No âmbito federal, Soluções de Consulta dos últimos meses vem indicando a tendência das autoridades fiscais de analisarem o mérito de cada benefício de ICMS buscando entender qual teria sido de fato a vontade do legislador estadual ao outorgar aquelas vantagens a determinado grupo de contribuintes para então somente classificar como subvenções para investimento, supostamente legitimadas a usufruir da isenção de IRPJ/CSLL, aquelas em que se vislumbrar haver estímulo à expansão ou implantação de empreendimento.

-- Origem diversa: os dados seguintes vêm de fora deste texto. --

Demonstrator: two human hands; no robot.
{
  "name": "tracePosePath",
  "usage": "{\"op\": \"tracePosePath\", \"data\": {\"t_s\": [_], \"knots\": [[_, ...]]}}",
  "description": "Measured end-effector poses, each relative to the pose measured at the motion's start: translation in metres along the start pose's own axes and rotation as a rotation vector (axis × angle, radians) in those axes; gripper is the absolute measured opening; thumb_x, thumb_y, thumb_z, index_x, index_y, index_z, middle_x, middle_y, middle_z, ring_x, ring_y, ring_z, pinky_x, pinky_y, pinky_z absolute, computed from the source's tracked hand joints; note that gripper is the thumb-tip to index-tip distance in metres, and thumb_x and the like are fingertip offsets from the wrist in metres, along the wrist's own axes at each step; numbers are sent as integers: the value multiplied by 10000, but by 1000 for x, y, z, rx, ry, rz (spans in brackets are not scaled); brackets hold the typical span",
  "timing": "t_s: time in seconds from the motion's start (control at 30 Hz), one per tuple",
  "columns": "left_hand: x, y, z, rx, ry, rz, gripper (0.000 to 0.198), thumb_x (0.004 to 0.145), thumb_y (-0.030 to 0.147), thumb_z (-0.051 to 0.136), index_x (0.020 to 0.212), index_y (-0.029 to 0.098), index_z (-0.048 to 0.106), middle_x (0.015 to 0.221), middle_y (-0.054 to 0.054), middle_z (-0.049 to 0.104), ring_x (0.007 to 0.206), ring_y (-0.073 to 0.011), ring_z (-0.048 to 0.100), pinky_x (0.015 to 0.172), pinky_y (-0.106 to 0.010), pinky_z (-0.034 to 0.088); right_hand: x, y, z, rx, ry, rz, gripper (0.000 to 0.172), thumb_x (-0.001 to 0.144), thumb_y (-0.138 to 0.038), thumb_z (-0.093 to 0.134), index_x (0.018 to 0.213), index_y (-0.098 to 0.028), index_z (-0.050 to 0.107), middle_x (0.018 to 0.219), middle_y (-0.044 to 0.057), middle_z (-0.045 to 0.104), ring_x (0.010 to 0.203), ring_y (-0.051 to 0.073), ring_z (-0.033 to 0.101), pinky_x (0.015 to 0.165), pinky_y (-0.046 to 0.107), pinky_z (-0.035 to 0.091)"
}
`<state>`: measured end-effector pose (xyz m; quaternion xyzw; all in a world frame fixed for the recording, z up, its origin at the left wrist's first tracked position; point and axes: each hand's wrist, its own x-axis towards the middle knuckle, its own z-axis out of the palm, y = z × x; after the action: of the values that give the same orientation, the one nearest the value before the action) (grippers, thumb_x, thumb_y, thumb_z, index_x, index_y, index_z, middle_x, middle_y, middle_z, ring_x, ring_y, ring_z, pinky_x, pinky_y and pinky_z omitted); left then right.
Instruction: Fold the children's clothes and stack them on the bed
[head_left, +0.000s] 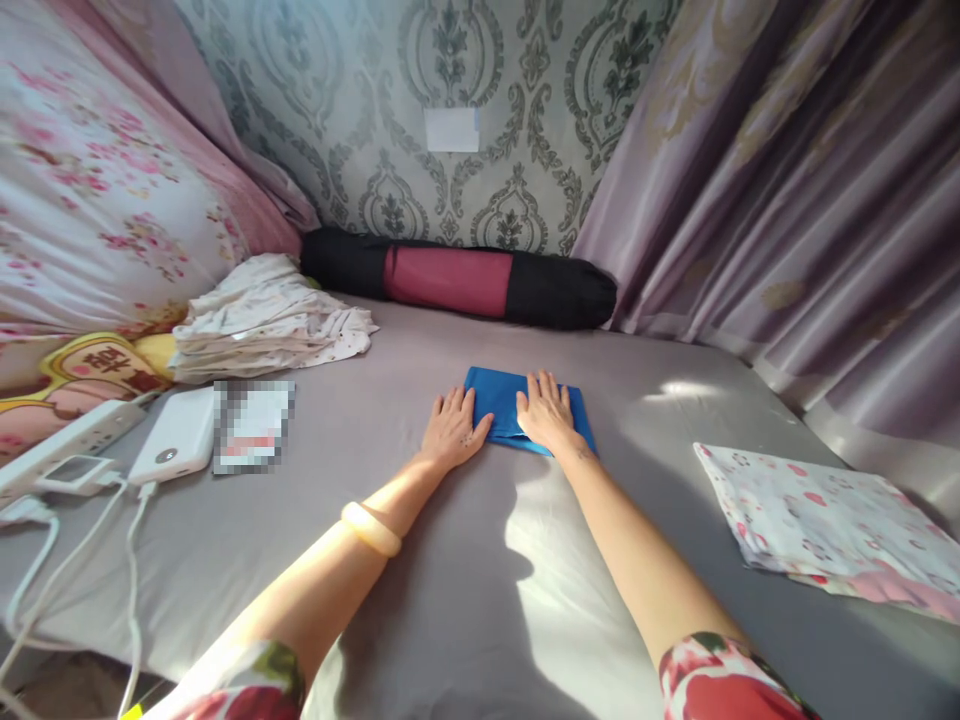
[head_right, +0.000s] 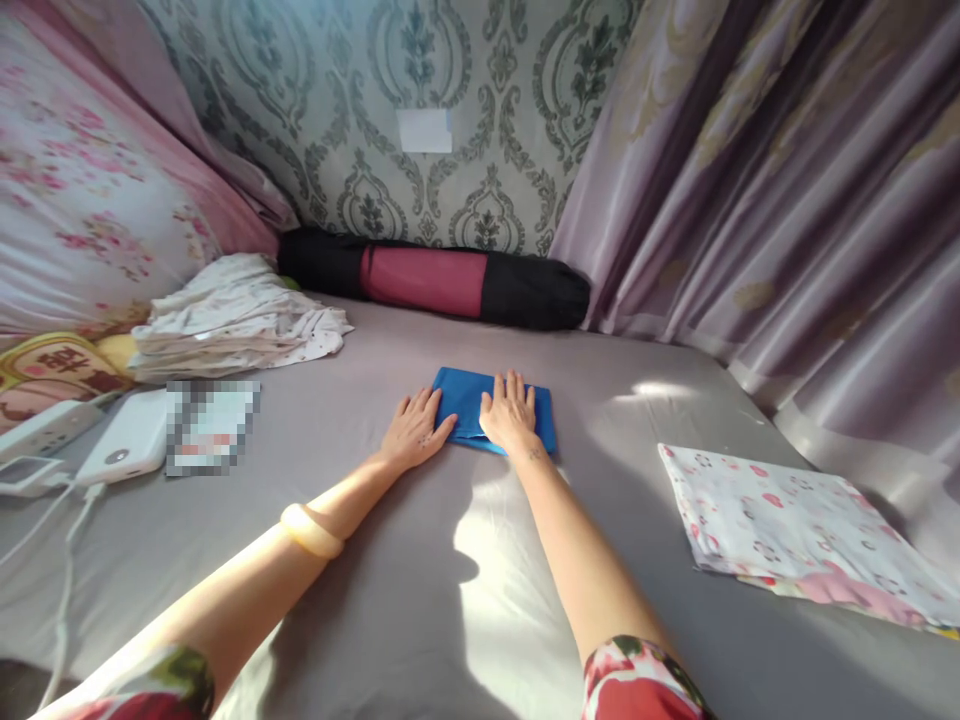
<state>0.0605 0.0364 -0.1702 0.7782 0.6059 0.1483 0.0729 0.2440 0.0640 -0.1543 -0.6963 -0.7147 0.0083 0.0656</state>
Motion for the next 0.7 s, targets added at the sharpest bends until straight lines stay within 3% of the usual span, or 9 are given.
{"op": "tracePosePath", "data": {"t_s": [0.2,0.37,0.53,0.7], "knots": [[-2,-3,-2,-62,34,19,709,933,541,371,1461,67,346,1528,-209,351,1433,-295,295,1179,-469,186,-2,-16,11,-7,-65,-23,583,1007,-355,215,1522,-91,278,1588,126,232,1474,275,133,1179,496,123],[-1,-5,-3,-138,50,18,689,905,520,434,1444,97,360,1518,-199,373,1422,-287,316,1177,-476,190,7,-26,4,35,-107,14,587,1001,-351,215,1521,-83,269,1593,139,209,1473,284,131,1170,533,128],[2,-9,-5,-253,72,-25,534,943,363,342,1411,111,398,1496,-166,414,1402,-248,351,1170,-426,241,13,-49,10,75,-38,-76,564,1010,-347,198,1529,-136,256,1602,103,200,1472,247,148,1175,479,147],[6,-18,0,-351,160,-11,486,915,242,313,1360,90,438,1392,-176,510,1323,-234,448,1122,-390,339,13,-54,15,71,-70,-55,562,1005,-334,215,1533,-145,251,1600,96,209,1468,254,165,1176,483,146]]}}
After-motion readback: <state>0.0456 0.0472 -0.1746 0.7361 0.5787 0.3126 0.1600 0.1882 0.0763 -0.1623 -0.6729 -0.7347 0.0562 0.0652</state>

O fundamento da RFB estaria no caput do artigo 30 da Lei 12.973, que considera isentas as subvenções concedidas com o objetivo de impulsionar a economia local: “As subvenções para investimento, inclusive mediante isenção ou redução de impostos, concedidas como estímulo à implantação ou expansão de empreendimentos econômicos e as doações feitas pelo poder público não serão computadas na determinação do lucro real, desde que seja registrada em reserva de lucros a que se refere o art. 195-A da Lei nº 6.404, de 15 de dezembro de 1976, que somente poderá ser utilizada para: (…).”
Note-se que tal dispositivo é o mesmo em que a LC 160 inseriu os antes referidos §§ 4º e 5º presumindo serem todos os incentivos e os benefícios fiscais ou financeiro-fiscais relativos ao ICMS como subvenções para investimento, “vedada a exigência de outros requisitos ou condições não previstas neste artigo”.
Direto ao ponto: A nosso ver, tendo em conta os precedentes hoje existentes, os contribuintes tem prognóstico favorável em uma eventual demanda contra a tributação pelo IRPJ e CSLL dos benefícios estaduais, primeiro porque a LC 160 expressamente presumiu como subvenção para investimento quaisquer regimes especiais de ICMS, segundo porque a mera concessão de incentivos de ICMS são inevitavelmente espécie de norma indutora que representa efetivo “estímulo à implantação ou expansão de empreendimentos econômicos”, e terceiro porque onerar com tributos federais uma economia conferida às custas de cofres estaduais é nitidamente contrário ao pacto federativo.